Falsa agente de viagens suspeita de lesar dezenas de pessoas em milhares de euros

Falsa agente de viagens suspeita de lesar dezenas de pessoas em milhares de euros

 

Lusa/AO online   Nacional   27 de Jul de 2012, 12:05

Uma mulher é suspeita de ter burlado, em diversos pontos do país, dezenas de pessoas que terão pago viagens de avião cujos bilhetes nunca receberam, tendo sido já apresentadas queixas na polícia em Leiria e no Porto.

Fonte da PSP confirmou à agência Lusa a existência de queixas, escusando-se a adiantar quaisquer pormenores sobre o caso, por se encontrar em investigação.

A alegada burla consistia num esquema que funcionava em rede. A mulher enviava mensagens escritas com preços de viagens abaixo do valor de mercado. Quem recebia a informação reencaminhava para amigos, desconhecendo tratar-se de uma alegada burla.

Desta forma, a mulher angariava um número elevado de clientes.

Em Leiria, pelo menos duas dezenas de pessoas terão comprado viagens cujos bilhetes nunca chegaram.

Foi o caso de uma jovem que pagou uma viagem para o Brasil para visitar o pai doente.

Tal como noutros casos, a mulher terá pedido o dinheiro com urgência, alegando que se não fizesse a reserva de imediato “perdia a oportunidade”.

“Juntei o dinheiro do reembolso do IRS e pedi uma parte emprestada.

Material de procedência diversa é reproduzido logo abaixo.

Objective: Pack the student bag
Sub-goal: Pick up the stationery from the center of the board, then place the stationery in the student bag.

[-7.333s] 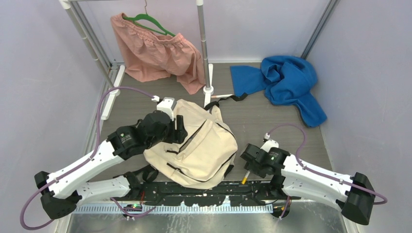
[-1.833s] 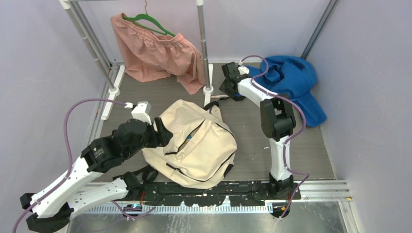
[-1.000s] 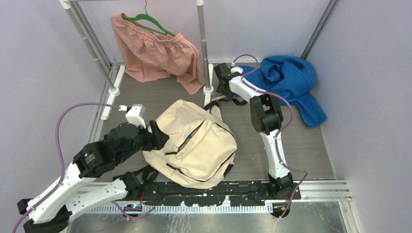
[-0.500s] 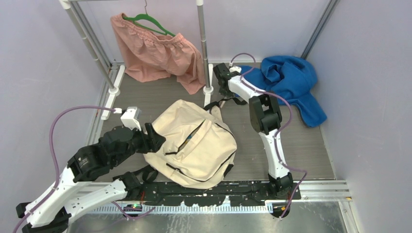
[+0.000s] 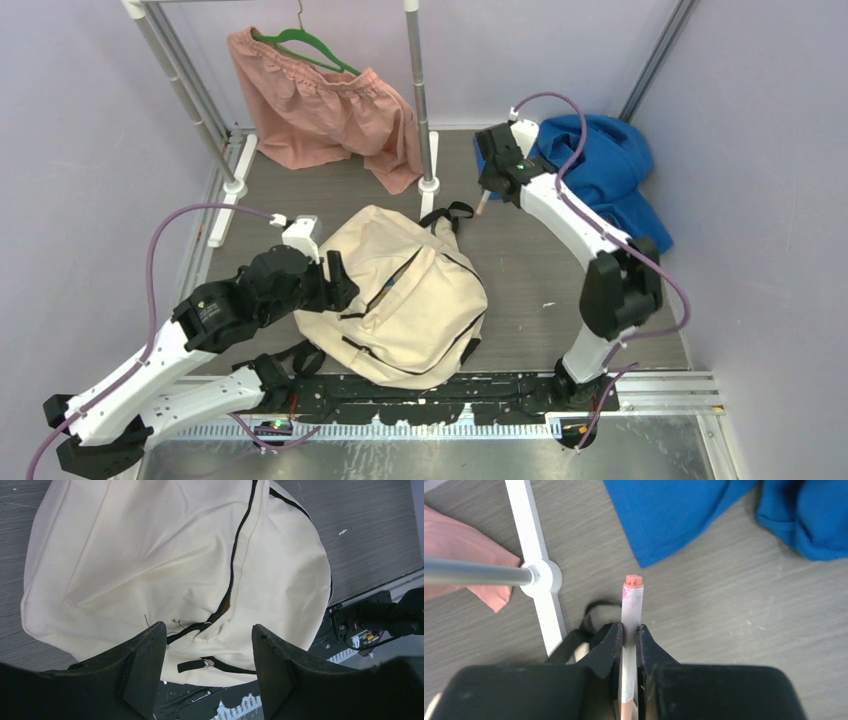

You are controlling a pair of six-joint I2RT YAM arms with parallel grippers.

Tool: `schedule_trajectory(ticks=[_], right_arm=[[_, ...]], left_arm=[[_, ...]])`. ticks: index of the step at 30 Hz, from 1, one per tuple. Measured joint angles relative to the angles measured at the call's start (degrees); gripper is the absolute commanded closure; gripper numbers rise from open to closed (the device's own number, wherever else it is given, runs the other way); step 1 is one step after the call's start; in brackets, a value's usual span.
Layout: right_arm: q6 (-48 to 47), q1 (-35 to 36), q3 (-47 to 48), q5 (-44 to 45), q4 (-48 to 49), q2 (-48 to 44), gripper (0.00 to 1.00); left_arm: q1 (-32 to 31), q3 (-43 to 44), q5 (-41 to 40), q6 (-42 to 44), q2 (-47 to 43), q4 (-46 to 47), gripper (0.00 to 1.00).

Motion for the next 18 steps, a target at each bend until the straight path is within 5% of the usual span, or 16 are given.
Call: schedule_trajectory(ticks=[8,14,18], right_arm=[[0.07,0.00,-20.39,0.28,1.20,-16.24,0.99],[2.03,0.46,-32.96,-8.76,-0.79,-29.92,0.99],[6.10,9.11,-36.13,-13.62,-0.39,-38.47,0.99]], left_arm=[[0.00,-1.18,1.66,0.68,0.28,2.60,0.37],[0.00,-1.25,2.62,1.44,5.95,3.50,0.37],[-0.57,-0.96,1.27,2.78,11.91,3.19,0.39]])
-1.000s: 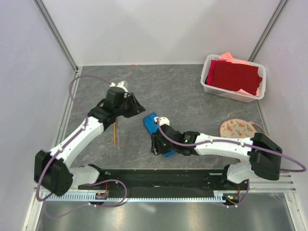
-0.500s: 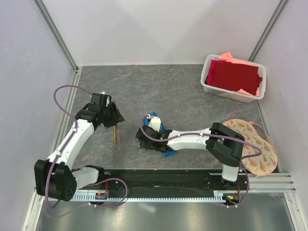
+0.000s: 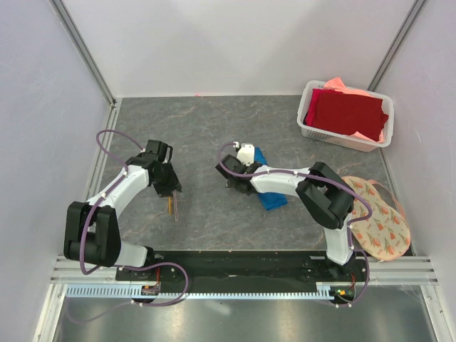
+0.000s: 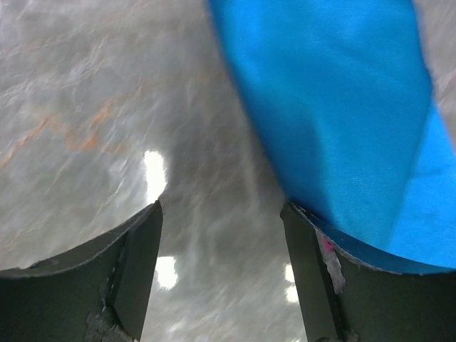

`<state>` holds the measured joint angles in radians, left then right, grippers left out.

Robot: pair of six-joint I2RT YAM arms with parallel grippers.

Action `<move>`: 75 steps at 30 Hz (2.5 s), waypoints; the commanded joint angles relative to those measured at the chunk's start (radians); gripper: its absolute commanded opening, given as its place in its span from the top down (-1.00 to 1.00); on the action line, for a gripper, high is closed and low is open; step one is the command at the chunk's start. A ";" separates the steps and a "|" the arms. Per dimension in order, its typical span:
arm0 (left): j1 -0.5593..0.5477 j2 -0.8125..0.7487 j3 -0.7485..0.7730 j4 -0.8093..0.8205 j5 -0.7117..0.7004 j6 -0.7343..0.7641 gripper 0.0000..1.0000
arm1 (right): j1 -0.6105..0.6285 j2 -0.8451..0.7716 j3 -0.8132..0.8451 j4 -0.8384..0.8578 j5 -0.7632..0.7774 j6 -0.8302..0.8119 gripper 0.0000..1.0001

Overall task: Fold the napkin into a case and place the utensils inside
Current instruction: Move the smaller rectangle folded napkin to the center of the board, then pick up the knife from the center of the board, then pass from the left arm to the right

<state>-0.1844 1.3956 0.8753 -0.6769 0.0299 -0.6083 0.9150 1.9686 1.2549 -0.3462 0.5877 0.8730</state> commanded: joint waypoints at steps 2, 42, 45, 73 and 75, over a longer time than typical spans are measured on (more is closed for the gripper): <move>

Primeiro disse-me que o valor era de 1.186 euros. Deu-me uma referência para pagar, mas como dava erro disse-me para depositar 1.246 euros, que no dia seguinte transferia a diferença”, revelou a lesada, que pediu anonimato, salientando que não recebeu o dinheiro nem o bilhete.

Segundo outros lesados, ninguém desconfiou da burla, uma vez que tinham conhecimento de pessoas que compraram bilhete e “tudo tinha corrido bem”.

Segundo um dos burlados, “esta é a forma dela [falsa agente de viagens] angariar mais gente”.

Num grupo, “os primeiros viajam sem problema, para que ela possa ganhar a confiança de todos os outros”.

Além de Leiria, terão sido cometidas burlas em Coimbra, Figueira da Foz, Lisboa, Porto e Vila Nova de Gaia.

A agência Lusa tentou contactar a suspeita, mas sem sucesso.